Ginger farming in Pachhutar and other places in Phuentsholing gewog has picked up pace.
Easy accessibility to the Phuentsholing town market is a major reason for farmers choosing to cultivate ginger today.
But Pachhutar was once renowned for growing oranges, not ginger. Today, orange trees are rare in the gewog.
Farmer Dawa Dupka, 38, is cultivating ginger for the first time. He has planted 150kgs of ginger. “I used to stay at Bangay Bazaar and could not concentrate on ginger farming,” he said. “I hope everything will be fine.”
Ginger farming is proving more lucrative than many other cash crops grown in other southern areas of the country.

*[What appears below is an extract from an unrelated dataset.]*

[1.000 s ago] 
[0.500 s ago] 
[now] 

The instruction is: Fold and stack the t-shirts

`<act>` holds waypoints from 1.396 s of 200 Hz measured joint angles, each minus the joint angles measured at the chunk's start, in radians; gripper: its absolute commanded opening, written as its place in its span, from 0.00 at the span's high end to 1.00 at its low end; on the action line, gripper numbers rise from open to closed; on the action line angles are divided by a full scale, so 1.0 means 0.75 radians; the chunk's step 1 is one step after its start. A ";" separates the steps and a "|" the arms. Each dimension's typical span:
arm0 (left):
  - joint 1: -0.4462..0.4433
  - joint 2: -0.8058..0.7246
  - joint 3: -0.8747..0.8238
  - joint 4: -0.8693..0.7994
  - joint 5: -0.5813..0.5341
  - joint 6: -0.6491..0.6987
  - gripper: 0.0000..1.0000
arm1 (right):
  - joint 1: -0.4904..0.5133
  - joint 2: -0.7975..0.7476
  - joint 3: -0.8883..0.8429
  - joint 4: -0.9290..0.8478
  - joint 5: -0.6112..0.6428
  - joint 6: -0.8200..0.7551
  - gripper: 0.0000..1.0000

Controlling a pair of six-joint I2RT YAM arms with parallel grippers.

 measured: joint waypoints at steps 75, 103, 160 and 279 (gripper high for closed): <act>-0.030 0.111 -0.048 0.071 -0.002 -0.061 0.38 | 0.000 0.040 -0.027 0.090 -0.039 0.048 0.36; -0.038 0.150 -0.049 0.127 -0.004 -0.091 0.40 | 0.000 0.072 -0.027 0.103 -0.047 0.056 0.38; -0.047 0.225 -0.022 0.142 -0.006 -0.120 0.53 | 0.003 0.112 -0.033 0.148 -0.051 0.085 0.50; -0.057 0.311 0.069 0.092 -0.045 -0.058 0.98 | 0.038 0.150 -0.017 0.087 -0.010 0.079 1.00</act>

Another Pachhutar resident Gahasingh Rai is expecting his 650kg of ginger to double and triple. “Weather is not much of a problem when it comes to ginger farming,” he said, explaining that yield depended on care of the crop.
Another farmer, Prem Bahadur Mongar said that continuous rainfall would not have much impact on ginger plants. “But it is the rain and sun that appear in quick intervals that spoil the plants,” he said, adding that too much of such intervals can rot the roots of the plants.
Prem Bahadur Mongar has planted 600kg of ginger this year. In the last season, he harvested 2,700kg from 1,000kg of ginger planted. However, the prices in the market had been disappointing, he added.
Gahasingh Rai, who has been cultivating ginger for many years, harvested 550kg (excluding seedlings) in 2014 from just 70kg of seedlings.
In Pachhutar and other places such as Lingden, Serena, and Sadhu Madhu, the majority of the farmers grow between 2,000-4,000kg of ginger.
Phuentsholing gewog gup Chandra Bahadur Ghalley said ginger is the main cash crop in the gewog today. “Ginger is the cash crop in the lower belts of Phuentsholing gewog, while cardamom is in the higher areas,” the gup said. “People do not concentrate on growing oranges anymore.”
The only problem people face in farming ginger is manure, Gup Chandra Bahadur Ghalley said. This is because farmers have stopped keeping cattle.
In the last mid-term review, it was presented that Phuentsholing gewog had sold about 403 metric tonnes of ginger.
Meanwhile, farmers have begun to uproot the ginger seedlings, which also can be sold in the market at Nu 35 a kilogramme.